Ricorda quando incominciò ad interessarsi d’arte?…» — «Sì, sì… A Parigi… al marché aux puces… era autunno, l’aria frizzante, una bella giornata». La sotto voce del dottore faceva effetto: «Cosa stava cercando? Un’occasione, un souvenir a poco prezzo?» — «Sì ricordo, trovai a terra un quadretto, come se fosse stato perso da qualcuno… mi guardai attorno, nessuno mi guardava… mi chinai e lo raccolsi… un Signore distinto, dagli occhi blu mi comparve davanti… non sapevo come giustificarmi per averlo raccolto… come se mi fosse caduto di mano… “C’est à moi”… è mio, gli dissi. “Bonne chance”, buona opportunità, mi rispose sorridendo prima di andar oltre… Aveva un profumo particolare come quello di Gustavo Rol… io guardai il quadretto e lo persi di vista…».

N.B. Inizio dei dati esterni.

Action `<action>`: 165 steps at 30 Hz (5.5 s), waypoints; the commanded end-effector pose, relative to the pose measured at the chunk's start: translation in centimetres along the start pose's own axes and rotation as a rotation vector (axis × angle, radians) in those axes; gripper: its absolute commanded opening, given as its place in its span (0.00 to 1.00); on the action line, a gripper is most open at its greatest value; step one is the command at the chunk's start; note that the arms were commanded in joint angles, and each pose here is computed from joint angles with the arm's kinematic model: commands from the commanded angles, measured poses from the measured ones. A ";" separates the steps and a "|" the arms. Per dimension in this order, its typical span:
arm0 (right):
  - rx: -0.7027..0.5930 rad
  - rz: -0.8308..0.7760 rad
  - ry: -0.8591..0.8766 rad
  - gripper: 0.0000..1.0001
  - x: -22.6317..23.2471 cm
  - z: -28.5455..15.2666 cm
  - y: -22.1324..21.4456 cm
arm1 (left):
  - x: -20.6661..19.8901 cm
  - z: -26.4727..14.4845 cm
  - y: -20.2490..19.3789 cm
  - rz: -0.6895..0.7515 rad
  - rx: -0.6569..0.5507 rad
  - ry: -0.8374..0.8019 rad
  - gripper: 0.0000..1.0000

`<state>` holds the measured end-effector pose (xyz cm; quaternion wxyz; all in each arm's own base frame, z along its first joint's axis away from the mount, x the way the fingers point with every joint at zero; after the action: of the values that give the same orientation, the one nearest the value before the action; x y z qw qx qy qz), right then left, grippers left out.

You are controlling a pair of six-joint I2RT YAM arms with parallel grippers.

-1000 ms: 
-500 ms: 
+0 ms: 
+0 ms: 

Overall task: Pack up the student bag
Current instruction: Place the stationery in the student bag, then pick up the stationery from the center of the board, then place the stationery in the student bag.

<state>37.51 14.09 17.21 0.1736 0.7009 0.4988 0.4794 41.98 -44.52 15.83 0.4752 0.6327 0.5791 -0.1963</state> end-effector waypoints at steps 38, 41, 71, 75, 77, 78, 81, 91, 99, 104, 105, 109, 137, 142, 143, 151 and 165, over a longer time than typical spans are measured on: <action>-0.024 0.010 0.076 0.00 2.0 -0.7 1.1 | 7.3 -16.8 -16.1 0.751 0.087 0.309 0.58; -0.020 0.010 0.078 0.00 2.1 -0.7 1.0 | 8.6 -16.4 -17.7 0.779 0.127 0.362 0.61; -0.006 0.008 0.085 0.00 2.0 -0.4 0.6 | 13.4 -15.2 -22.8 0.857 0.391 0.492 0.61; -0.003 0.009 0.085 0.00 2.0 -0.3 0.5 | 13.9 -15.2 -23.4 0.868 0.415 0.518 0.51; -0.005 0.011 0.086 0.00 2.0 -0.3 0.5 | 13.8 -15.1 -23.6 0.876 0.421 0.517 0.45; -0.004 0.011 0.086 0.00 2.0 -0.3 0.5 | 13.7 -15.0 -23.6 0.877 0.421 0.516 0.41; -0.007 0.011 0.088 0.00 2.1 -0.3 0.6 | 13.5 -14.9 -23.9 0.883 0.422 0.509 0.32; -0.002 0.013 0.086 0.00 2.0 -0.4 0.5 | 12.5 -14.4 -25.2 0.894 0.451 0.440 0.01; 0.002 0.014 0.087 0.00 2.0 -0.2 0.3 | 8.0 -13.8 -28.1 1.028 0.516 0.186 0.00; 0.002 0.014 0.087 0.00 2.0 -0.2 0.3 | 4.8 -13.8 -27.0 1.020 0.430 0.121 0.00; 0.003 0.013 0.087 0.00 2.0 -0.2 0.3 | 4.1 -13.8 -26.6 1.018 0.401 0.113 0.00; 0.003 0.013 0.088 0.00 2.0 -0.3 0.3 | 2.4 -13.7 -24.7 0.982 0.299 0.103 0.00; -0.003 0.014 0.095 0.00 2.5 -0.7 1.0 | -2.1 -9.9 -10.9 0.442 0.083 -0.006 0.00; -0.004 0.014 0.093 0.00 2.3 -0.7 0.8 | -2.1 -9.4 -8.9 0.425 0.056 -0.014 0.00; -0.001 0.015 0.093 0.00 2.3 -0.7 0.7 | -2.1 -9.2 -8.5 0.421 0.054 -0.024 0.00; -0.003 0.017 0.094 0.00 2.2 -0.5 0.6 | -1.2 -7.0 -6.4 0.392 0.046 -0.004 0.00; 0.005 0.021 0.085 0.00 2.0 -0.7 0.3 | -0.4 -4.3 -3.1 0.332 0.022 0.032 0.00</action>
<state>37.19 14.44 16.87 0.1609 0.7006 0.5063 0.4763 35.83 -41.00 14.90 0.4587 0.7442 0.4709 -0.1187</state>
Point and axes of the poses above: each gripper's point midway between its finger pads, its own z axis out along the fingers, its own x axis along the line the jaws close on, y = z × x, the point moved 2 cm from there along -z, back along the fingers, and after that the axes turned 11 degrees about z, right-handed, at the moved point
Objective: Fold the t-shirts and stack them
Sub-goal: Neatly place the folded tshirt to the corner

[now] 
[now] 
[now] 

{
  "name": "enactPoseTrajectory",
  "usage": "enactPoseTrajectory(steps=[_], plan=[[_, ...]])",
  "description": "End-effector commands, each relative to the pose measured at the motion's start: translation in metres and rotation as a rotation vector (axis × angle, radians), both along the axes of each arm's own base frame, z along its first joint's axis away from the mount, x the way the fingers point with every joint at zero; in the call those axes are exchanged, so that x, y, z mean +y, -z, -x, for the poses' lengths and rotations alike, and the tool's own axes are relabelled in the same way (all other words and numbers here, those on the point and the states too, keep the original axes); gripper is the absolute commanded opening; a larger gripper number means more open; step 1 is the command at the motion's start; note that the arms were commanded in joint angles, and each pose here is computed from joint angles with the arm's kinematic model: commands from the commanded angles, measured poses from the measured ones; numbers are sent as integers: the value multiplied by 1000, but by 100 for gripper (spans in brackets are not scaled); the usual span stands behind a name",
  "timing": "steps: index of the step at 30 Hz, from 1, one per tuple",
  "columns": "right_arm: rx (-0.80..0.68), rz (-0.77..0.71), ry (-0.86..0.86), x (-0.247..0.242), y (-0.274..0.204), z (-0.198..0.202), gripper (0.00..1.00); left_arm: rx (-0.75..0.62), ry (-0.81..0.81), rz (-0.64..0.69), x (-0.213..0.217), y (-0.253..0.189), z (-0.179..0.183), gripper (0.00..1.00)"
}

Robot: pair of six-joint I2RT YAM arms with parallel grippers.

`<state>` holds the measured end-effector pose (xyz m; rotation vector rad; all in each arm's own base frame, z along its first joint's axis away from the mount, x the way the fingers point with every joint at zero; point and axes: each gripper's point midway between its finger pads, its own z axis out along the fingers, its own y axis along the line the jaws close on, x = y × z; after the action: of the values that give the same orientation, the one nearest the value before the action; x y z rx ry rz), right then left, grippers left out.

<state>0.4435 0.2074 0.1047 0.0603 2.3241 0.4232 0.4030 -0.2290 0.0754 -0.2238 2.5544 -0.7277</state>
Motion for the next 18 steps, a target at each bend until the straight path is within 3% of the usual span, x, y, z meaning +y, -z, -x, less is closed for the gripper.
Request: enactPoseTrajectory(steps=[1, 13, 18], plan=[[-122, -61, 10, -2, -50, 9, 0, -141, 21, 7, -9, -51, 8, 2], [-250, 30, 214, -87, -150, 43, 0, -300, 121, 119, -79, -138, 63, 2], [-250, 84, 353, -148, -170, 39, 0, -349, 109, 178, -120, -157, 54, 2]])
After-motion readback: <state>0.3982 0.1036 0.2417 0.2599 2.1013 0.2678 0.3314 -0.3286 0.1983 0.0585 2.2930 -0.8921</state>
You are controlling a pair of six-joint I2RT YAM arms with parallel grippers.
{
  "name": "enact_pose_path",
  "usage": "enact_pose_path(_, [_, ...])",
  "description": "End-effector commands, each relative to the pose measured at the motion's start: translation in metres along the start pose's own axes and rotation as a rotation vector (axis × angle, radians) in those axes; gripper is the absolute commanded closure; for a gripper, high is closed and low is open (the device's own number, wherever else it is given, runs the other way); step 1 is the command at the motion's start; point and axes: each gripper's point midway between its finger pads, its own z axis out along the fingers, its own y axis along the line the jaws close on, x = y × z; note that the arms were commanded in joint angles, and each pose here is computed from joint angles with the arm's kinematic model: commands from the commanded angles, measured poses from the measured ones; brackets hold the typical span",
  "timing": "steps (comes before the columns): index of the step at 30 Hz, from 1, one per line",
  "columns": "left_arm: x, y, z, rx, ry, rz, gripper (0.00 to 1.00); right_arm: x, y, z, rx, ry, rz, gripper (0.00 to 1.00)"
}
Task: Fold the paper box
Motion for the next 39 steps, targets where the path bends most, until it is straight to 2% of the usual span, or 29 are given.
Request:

«Ricorda il soggetto del quadro?» — chiese il dottore — «mi parve di essere attratto in un vortice oscuro. Sì, sì, ricordo un pino marittimo sopra a delle rocce bagnate dal salmastro marino… lontano sul mare una barca con una vela rossa come quelle della Bretagna… il pino presenta tre chiome verdi in prospettiva che suscita un ricordo che non è un ricordo, un vuoto che non è un vuoto, una presenza invisibile che appare nel quadro, il profilo di una donna che non parla ma che vorrebbe ricordare anch’essa una emozione sopita…».
«Continuai a camminare e fui attratto in un ampio capannone che odorava di segatura. Mi inoltrai e vidi delle tavole colorate con disegni geometrici. Non c’era nessuno e mi avvicinai, le toccai. Una voce dentro di me suggeriva che potessero essere le tavole dei dipinti optofonici di Rossiné Baranoff, 12 tavole perdute che contenevano la sua vasca da bagno, appaiate l’una contro l’altra nascondendo la faccia dipinta. Ecco perché non furono mai trovate… disperse nell’ammodernamento del bagno.
Voltai lo sguardo, lo spazio del capannone era deserto. Appoggiata all’altra parete una scultura su un blocco di legno chiaro. Mi avvicinai e vidi la scultura: il profilo di una donna che infissa un cappellino degli anni… la scultura del viso appare in rilievo, il legno scavato con maestria… La accarezzi e pare che il volto parli di sé. Di un ricordo lontano. Pare chiamarmi gridando comprami! Io sono in vendita! Prendimi portami con te!… Cercai il gestore, non c’era nessuno. Poi arrivò un’automobile dalla quale estrassero un mobiletto dal bagagliaio e lo abbandonarono lì. Prima di uscire, dai finestrini aperti mi dissero, vedendomi con la scultura lignea in mano: «Prendila! Qui è il deposito delle cose disperse! Prendila! Dai!…»
Il dottore mi diede due buffetti sulla guancia per svegliarmi. E mi destai.
«Qual è stato il suo ultimo ricordo interrotto? La statua di legno? Stava parlando ad alta voce… mi diceva che il volto della donna incisa nel legno le ricordò il volto che le era apparso nel quadretto che aveva trovato in terra… lo ricorda?».
Fui pronto a rispondergli: quadretto? Statua? Di quale statua stiamo parlando? Scusate, non ricordo nulla. Dottore, mi aiuti!.